_Instructions to follow:_
Every line in the material below that includes "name" should be copied.

_Material for the task:_
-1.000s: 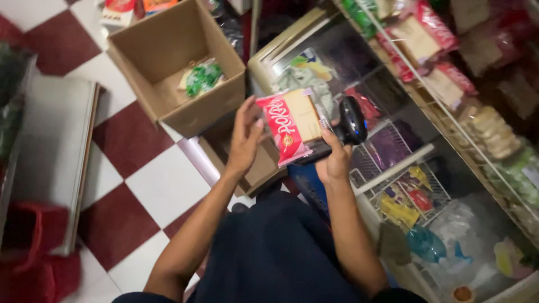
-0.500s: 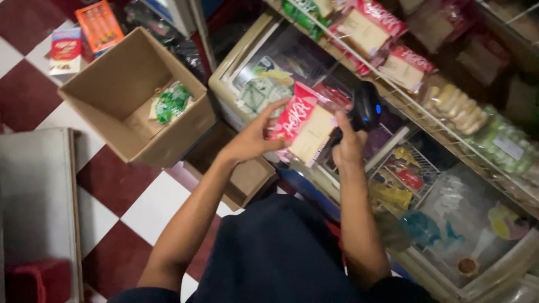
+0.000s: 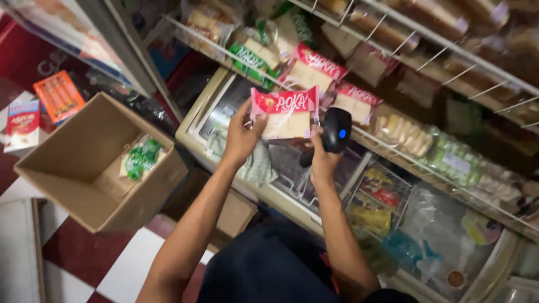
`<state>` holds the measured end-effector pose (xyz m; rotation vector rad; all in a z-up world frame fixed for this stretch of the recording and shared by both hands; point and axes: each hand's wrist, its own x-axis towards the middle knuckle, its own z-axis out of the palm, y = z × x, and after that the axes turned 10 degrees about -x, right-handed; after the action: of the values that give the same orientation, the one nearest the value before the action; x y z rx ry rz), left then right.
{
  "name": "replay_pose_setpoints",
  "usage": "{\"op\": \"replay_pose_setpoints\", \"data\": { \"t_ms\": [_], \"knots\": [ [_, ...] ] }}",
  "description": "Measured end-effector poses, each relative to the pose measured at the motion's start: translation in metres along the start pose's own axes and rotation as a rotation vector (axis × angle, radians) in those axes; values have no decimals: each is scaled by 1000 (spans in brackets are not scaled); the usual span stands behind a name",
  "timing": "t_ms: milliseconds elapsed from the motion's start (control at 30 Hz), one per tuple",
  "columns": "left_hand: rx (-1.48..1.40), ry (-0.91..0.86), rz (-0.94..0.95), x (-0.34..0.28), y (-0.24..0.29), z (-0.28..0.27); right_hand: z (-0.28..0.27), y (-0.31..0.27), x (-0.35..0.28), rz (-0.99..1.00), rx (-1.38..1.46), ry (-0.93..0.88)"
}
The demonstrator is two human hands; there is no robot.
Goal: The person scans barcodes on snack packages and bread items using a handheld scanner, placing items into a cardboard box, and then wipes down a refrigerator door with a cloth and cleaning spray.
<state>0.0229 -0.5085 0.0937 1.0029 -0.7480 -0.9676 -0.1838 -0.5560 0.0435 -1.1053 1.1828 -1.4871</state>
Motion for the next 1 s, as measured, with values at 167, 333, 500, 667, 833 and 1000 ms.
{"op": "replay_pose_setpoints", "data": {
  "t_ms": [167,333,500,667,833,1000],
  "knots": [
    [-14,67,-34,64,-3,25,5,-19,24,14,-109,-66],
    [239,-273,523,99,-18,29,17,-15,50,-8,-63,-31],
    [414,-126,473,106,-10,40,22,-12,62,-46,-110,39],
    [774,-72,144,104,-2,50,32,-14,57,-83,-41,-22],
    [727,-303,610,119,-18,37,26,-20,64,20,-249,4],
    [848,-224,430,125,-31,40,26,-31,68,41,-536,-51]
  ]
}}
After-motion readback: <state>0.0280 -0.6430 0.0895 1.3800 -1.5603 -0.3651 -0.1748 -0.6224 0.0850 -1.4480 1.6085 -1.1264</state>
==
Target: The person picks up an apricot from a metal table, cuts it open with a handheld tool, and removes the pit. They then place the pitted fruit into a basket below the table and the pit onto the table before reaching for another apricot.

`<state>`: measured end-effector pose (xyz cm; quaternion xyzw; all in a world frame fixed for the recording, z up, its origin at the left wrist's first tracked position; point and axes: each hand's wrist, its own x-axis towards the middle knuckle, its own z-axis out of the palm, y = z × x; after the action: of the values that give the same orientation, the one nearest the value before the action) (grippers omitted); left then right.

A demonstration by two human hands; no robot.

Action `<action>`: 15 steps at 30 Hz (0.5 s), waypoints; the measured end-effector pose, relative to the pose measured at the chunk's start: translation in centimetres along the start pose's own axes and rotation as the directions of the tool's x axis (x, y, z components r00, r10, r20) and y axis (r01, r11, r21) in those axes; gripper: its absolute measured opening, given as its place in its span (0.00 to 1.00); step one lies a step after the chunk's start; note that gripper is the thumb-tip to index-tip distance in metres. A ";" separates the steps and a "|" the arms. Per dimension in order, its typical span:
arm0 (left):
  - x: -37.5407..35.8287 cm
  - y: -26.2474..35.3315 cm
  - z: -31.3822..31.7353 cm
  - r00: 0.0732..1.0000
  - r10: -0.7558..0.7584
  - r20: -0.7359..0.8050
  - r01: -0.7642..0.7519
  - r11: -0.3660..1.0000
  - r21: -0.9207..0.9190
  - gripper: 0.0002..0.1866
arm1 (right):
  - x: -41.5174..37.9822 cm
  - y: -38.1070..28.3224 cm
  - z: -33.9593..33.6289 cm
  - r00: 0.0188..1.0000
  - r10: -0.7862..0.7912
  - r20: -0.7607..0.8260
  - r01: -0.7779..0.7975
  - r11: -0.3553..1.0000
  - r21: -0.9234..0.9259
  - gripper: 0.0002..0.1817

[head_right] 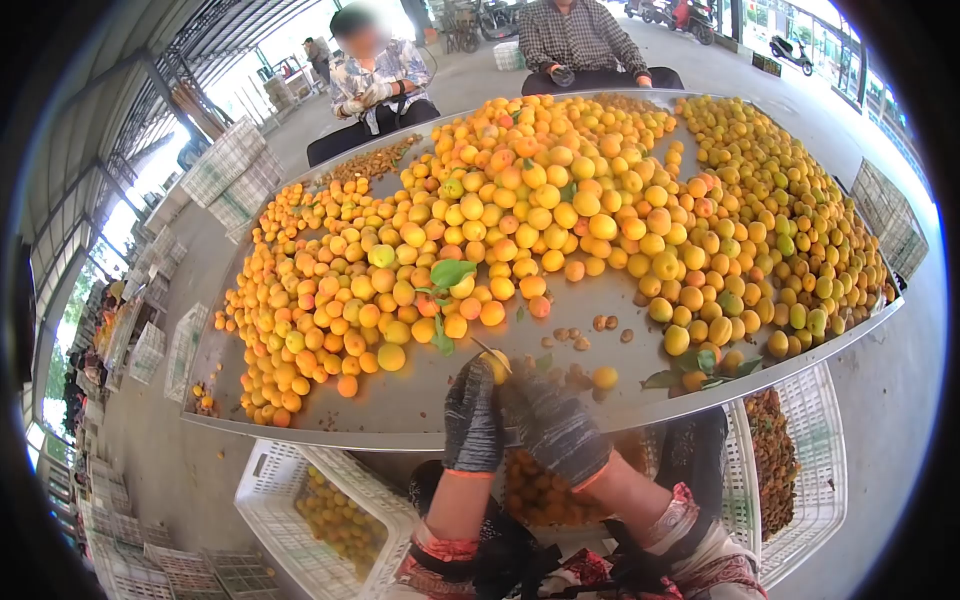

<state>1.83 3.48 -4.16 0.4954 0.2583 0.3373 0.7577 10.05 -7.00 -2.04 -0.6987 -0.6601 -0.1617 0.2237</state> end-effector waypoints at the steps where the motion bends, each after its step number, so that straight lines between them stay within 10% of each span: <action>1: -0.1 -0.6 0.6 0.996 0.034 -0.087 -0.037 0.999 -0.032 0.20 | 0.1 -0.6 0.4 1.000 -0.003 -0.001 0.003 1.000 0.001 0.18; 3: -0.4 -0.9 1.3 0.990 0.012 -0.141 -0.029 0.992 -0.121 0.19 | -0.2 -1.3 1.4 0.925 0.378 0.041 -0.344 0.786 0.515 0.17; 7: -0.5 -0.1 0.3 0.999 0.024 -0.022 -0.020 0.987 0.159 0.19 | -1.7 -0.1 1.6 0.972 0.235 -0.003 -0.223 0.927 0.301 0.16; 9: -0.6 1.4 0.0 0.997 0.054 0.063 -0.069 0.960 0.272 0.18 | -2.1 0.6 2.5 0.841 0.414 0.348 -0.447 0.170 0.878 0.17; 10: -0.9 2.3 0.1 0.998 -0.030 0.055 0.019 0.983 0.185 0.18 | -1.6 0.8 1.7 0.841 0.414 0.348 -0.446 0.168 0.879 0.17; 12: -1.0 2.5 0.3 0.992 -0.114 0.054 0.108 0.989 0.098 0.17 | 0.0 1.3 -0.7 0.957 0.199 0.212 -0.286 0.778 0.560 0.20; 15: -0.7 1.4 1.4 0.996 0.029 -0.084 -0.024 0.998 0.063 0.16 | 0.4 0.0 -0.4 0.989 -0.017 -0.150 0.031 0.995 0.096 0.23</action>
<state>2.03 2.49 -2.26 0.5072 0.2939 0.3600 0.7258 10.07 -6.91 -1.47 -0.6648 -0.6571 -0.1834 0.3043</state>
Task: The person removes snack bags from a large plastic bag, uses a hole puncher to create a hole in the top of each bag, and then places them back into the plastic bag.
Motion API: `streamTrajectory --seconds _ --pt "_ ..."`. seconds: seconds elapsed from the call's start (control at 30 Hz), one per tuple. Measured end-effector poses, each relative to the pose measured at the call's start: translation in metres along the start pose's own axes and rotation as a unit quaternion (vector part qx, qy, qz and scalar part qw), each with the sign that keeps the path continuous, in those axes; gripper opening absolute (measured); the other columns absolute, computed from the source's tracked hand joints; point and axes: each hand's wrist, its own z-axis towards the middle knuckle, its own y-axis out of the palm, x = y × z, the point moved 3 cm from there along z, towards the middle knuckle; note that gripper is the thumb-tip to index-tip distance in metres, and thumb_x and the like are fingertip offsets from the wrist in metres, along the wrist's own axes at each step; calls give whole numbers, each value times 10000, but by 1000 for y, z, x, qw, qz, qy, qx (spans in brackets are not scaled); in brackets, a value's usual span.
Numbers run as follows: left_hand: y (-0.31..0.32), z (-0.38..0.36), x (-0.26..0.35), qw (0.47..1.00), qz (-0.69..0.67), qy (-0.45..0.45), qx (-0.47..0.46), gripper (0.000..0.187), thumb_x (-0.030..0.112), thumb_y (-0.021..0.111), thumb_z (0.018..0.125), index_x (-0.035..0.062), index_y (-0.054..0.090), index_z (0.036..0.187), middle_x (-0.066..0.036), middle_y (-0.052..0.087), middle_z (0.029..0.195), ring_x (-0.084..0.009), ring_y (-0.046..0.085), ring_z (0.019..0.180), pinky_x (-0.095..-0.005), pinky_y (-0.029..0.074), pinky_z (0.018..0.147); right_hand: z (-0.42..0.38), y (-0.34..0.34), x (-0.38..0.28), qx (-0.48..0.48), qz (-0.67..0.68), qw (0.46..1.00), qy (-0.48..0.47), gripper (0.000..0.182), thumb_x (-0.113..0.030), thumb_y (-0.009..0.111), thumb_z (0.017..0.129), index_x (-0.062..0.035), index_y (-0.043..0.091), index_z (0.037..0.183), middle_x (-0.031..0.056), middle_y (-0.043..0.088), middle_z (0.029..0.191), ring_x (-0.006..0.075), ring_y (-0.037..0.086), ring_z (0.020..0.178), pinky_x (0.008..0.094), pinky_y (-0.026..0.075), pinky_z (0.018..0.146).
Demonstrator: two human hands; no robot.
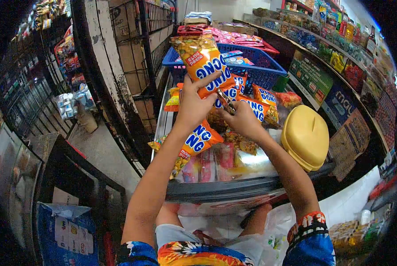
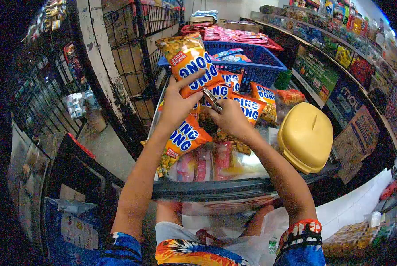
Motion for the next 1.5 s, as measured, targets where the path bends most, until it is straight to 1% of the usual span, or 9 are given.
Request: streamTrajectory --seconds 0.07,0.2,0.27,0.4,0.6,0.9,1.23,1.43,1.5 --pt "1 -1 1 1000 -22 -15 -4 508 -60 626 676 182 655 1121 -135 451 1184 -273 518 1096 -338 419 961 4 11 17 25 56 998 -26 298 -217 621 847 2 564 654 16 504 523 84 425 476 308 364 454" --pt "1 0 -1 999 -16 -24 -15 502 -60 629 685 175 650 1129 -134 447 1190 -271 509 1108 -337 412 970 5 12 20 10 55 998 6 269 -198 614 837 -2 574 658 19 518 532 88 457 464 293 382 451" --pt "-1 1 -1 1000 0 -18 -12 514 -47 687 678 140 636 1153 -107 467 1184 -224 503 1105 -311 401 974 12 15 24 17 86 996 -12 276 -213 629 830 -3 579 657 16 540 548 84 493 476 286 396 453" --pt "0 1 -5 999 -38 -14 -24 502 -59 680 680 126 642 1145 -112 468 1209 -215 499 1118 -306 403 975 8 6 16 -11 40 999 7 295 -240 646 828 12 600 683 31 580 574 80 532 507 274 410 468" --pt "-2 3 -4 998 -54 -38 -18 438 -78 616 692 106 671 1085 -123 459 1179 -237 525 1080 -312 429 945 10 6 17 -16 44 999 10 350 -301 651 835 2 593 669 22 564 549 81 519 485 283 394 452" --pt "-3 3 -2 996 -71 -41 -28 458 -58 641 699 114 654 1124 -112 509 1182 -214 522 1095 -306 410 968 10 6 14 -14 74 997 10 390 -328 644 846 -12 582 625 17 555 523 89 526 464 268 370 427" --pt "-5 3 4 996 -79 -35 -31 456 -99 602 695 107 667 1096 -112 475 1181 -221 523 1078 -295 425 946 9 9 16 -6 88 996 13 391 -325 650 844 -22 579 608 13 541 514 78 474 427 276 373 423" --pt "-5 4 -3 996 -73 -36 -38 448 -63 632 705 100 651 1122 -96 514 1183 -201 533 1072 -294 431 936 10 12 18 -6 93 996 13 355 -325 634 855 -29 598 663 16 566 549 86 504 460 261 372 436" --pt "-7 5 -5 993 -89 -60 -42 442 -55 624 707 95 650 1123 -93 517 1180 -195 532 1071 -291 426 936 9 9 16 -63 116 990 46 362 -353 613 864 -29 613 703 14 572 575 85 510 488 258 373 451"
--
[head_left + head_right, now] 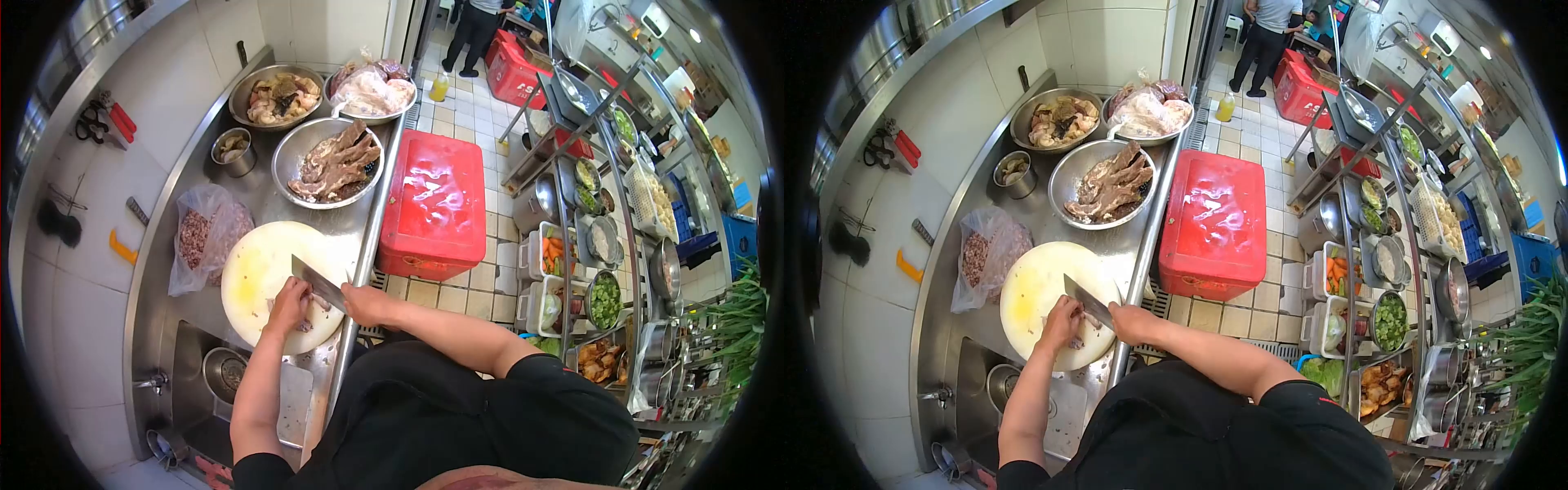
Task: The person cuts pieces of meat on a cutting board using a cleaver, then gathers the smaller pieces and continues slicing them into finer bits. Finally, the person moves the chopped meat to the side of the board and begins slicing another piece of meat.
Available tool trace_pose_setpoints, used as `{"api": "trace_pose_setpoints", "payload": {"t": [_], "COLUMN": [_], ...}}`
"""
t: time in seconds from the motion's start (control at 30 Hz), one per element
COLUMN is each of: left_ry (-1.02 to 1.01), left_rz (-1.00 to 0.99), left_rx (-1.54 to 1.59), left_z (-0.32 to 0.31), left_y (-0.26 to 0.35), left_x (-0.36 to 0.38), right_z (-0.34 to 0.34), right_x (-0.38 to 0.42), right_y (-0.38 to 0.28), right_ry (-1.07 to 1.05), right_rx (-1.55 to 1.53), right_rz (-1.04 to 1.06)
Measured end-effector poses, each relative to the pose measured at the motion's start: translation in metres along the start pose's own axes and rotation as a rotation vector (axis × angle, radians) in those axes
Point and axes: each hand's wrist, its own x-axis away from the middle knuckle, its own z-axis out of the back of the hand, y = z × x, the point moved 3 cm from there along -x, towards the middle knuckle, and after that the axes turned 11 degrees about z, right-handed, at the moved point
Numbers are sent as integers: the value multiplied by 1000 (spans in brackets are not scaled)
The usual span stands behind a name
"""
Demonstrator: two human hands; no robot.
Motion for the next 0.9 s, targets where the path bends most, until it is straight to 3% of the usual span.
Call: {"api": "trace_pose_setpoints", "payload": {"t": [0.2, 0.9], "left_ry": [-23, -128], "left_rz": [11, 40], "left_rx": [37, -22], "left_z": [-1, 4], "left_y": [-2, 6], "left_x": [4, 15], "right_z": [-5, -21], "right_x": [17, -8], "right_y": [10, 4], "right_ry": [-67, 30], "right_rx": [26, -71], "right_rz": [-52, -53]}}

_Problem solution:_
  "name": "replay_pose_setpoints",
  "description": "Measured end-effector poses, each relative to the pose measured at the motion's start: translation in metres along the start pose's own axes and rotation as a rotation vector (axis × angle, radians) in those axes; values have no decimals: each is scaled by 1000 (spans in brackets are not scaled); the usual span stands behind a name",
The usual span stands behind a name

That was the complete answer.